Akademik Veri Yönetim Sistemi
INTERNATIONAL UROLOGY AND NEPHROLOGY, cilt.44, sa.4, ss.1135-1144, 2012 (SCI-Expanded)
Deficiency of 1,25-dihydroxyvitamin D [1,25(OH)(2)D] and excessive fibroblast growth factor (FGF23) are suggested to be associated with increased mortality in patients with chronic kidney disease (CKD). Generally, 24-hydroxylation has been considered the first step in the degradation pathway of 1,25(OH)(2)D and 25(OH)D. 24,25-dihydroxyvitamin D [24,25(OH)(2)D] was believed to be a degradation product, with no important biological effects. However, some data have accumulated showing that 24,25(OH)(2)D has biological effects on its own. Under conditions of eucalcemia, the synthesis of 24,25(OH)(2)D is increased, and the synthesis of 1,25(OH)(2)D is decreased.
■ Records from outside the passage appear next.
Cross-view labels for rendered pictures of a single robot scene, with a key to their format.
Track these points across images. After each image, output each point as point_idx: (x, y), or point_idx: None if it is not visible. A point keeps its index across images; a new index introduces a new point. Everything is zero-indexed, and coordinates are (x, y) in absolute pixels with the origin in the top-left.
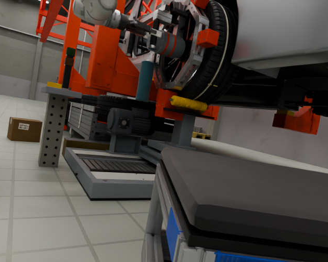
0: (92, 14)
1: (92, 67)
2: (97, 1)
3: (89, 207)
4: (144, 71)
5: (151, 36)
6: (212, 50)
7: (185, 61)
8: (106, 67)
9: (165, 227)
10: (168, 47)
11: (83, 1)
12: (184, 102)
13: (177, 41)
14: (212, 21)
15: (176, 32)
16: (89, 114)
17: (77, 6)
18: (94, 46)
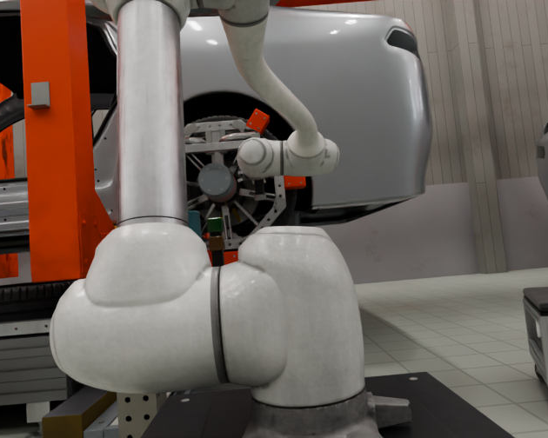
0: (297, 172)
1: (76, 235)
2: (335, 161)
3: None
4: (196, 228)
5: (260, 182)
6: (293, 193)
7: (229, 203)
8: (91, 230)
9: None
10: (233, 189)
11: (312, 158)
12: None
13: (235, 179)
14: None
15: (223, 164)
16: (36, 342)
17: (269, 156)
18: (62, 189)
In patients with CKD, both high parathyroid hormone levels, which decrease the activity of enzyme CYP24A1 (24-hydroxylase), and high FGF23 levels, which increase the activity of enzyme CYP24A1, were often detected. However, information about 24,25(OH)(2)D levels in these patients is very limited. Whether compensatory changes in levels of FGF23 and 24,25(OH)(2)D in CKD patients are protective or harmful remain unknown issues. Therefore, more studies are needed to identify the nature of the interactions between these molecules and to fully elucidate their clinical significance.